Op-Ed: The Supreme Court will end affirmative action. What happens next?
The Supreme Court of the United States issued its opinion in Fisher v. University of Texas at Austin on Friday, which upholds state universities’ right to use race in admissions. But what will the effect be on the schools’ current policy of race-based admissions? Here’s our best guess:
You can’t hide race, and the Constitution won’t let you. Race will finally matter to the Supreme Court, and to the colleges and universities who have long used “diversity” as code for “deserving students.”
The Supreme Court could put affirmative action back into federal law.

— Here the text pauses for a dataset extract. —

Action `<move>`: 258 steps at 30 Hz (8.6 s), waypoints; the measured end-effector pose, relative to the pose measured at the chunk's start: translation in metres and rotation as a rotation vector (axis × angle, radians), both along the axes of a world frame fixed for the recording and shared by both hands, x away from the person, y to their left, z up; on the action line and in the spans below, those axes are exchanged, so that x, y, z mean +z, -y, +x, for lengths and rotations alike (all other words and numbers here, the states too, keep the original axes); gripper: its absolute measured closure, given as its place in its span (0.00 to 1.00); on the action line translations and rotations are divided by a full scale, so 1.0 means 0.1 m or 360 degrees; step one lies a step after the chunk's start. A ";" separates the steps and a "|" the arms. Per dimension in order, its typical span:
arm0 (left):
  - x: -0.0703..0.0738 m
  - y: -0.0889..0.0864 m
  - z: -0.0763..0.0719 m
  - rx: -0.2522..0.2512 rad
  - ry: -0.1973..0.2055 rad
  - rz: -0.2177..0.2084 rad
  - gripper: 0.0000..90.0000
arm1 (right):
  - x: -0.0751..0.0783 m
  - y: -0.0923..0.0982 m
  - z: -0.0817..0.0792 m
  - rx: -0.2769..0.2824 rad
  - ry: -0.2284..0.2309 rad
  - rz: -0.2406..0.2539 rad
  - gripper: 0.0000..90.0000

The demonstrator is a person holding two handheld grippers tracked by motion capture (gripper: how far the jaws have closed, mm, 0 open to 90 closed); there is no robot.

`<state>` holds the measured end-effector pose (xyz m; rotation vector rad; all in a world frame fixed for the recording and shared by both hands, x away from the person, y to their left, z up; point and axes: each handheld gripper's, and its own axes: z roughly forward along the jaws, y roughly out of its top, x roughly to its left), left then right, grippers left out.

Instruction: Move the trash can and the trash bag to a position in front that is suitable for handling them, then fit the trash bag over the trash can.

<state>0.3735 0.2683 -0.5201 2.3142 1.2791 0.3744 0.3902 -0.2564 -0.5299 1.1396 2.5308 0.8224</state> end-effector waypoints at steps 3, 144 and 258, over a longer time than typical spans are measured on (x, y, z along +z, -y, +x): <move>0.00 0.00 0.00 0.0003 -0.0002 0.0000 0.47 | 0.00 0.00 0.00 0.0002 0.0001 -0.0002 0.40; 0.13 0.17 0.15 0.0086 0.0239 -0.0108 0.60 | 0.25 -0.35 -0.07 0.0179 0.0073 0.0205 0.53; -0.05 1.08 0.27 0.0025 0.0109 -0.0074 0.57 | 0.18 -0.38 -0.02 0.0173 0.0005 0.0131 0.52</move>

What the Supreme Court ruled
In Fisher v. University of Texas at Austin, the Court held unanimously that the University of Texas has the right to consider race in its admissions procedures. In a 6-3 decision, Justice Scalia, writing for the majority, said that the Court’s prior decisions “make clear that the University of Texas may consider race in its admissions program just as it may consider a student’s race in deciding whether to admit him or her to the law school.”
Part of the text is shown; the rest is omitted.